Having examined the evidence, how "internationally mobile" are all these things, even if we are prepared to accept that they are all capital in the first place?

7 comments:

Lola said...

Excellent analysis. But, the whole 'higher taxes on profits' meme is self evident nonsense even if you only devote two minuutes to thinking about it. And, 'capital' has always been mobile - I mean forever. From the very earliest civilisations people have been taking their wealth around the world with them, and all that has done is drive up the general wealth of all the places it goes to. TYhe really annoying bit is that that new wealth has mostly ended up in the hands of landowners.

Mark Wadsworth said...

L, ta. I'd been drafting this one in my mind for weeks and it took me an hour to type it up nicely.

"From the very earliest civilisations people have been taking their wealth around the world with them, and all that has done is drive up the general wealth of all the places it goes to."

Yup, because ultimately, people with skills = capital.

Applying Godwin's Law...

1. The Nazis drove away the top scientists who were Jewish - they went to New Mexico and built the atomic bomb.

2. See also Enrico Fermi, whose wife was Jewish.

3. Then having won that round, the Yanks absolved Von Braun of his crimes on condition that he built them Saturn rockets.

Tim Almond said...

I mostly agree. It's not capital that's mobile - it's the owners of capital and skilled people that are. You raise income tax and Michael Caine gets on a plane to LA to live.
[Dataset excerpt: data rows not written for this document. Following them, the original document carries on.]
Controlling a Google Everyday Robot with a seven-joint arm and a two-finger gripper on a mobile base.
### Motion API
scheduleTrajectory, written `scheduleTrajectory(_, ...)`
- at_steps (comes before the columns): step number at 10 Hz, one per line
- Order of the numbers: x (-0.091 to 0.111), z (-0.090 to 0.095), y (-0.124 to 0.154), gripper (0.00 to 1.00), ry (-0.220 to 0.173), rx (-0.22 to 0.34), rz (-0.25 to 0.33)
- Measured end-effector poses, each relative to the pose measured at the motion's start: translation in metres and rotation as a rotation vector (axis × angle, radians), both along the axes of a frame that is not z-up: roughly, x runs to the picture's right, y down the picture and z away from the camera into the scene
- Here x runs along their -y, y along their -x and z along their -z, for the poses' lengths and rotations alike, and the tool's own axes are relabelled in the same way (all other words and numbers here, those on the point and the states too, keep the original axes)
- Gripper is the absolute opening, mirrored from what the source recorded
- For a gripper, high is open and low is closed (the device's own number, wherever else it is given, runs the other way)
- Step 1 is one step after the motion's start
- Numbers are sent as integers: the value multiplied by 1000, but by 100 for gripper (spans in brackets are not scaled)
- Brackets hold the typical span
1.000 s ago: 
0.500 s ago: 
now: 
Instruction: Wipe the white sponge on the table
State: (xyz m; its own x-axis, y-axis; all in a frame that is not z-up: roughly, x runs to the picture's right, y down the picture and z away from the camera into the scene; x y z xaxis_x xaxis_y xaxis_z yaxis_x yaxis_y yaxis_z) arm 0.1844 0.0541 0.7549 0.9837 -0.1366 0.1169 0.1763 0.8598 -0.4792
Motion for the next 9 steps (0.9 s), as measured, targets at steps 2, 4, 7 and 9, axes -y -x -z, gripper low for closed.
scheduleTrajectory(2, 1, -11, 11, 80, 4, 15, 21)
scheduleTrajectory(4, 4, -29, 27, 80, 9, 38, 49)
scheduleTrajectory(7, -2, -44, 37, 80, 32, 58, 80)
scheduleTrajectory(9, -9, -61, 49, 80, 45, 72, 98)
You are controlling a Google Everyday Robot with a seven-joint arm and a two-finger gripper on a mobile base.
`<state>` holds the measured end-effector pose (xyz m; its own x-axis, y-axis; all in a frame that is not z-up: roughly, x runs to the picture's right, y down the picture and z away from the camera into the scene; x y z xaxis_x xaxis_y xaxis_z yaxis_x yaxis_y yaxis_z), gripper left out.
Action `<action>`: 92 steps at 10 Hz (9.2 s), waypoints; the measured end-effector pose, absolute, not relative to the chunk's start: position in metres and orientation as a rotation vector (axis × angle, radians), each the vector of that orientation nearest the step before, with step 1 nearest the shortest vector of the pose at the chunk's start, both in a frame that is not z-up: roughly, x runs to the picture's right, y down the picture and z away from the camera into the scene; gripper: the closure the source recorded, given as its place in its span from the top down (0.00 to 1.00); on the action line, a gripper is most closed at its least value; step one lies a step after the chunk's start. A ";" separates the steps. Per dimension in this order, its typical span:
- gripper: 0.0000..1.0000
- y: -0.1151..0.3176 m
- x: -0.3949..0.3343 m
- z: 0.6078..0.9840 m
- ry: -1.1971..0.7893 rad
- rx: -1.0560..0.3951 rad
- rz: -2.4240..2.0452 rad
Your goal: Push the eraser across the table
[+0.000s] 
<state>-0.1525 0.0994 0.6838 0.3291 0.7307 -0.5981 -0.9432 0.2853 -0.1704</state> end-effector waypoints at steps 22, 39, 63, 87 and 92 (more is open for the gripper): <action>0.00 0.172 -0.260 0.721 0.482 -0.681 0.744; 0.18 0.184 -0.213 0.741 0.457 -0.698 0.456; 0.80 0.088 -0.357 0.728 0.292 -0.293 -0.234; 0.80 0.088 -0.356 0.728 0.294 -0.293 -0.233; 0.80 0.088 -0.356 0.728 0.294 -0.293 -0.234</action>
With regards to the sort of businesses that can leave (or maybe put part of their production elsewhere), if you want to keep the thing that the article scares against, jobs, the most important thing is making your country welcoming to the sort of jobs that can easily move.

As I've said before - one feature of highly mobile jobs is that they're generally in low LVT areas. If something can be produced that can be done somewhere else in the world, it is probably being done in a cheaper bit of the UK. Look at where beer and cars are made, there's very little within 60 miles of London.

Which is why LVT would be such a massive win for inward investment and rolling back offshore production. If the people in Rhondda paid near sod-all tax (and in fact, were quids-in because of CI), how much would it cost to hire people to work in the Burberry factory, and would it have been worth their while offshoring the work?

Mark Wadsworth said...

TS, but what about all the high paid, specialised jobs in very high rent areas (i.e. London)?

There's a place for everything. Rent is just the maximum that anybody is willing to pay to be somewhere, with the emphasis on "willing" (and so a tax on rent = rent = voluntary).

So every part of the UK would benefit equally, not just the large parts with low rental values = no tax areas, which of course would become the place to set up factories etc.

Kj said...

In conclusion, not very mobile. But #3 gives a slight advantage to larger companies where Corporation Tax is high (more resources to do shifting, hire lawyers and accountants etc.). #7: almost entirely depends on the wage levels. Investment in real capital isn't that much more expensive anywhere compared to anywhere, it all depends on the other factors that give a return on the investment.

Maybe a further differentiation could be: companies are not very mobile at all when it comes to where they *do* business, but can be very mobile where it wants to declare the income and hand it out to shareholders, as opposed to reinvest it, which will be done in the place where it's best to do business as above.

Tim Almond said...

Mark,

Sure, I was just thinking of the sort of businesses where we have a history of either closure or where we have paid subsidies for them to come (which would be unnecessary under LVT). I believe that LVT would stop a lot of offshoring of work.

And yes, there's lots of people with different specialisations with different values. I don't want jobs for quants going any more than jobs for people making Burberry coats.

Mark Wadsworth said...

Kj, you say #3 but don't you mean #2?

In the UK we still have quasi-LVT on business land, they can't evade that.

Agreed with the rest.

TS: "I want jobs for quants just as much as jobs for people making Burberry coats."

Exactly - jobs is jobs and jobs is good. Markets will tell us what kind of jobs.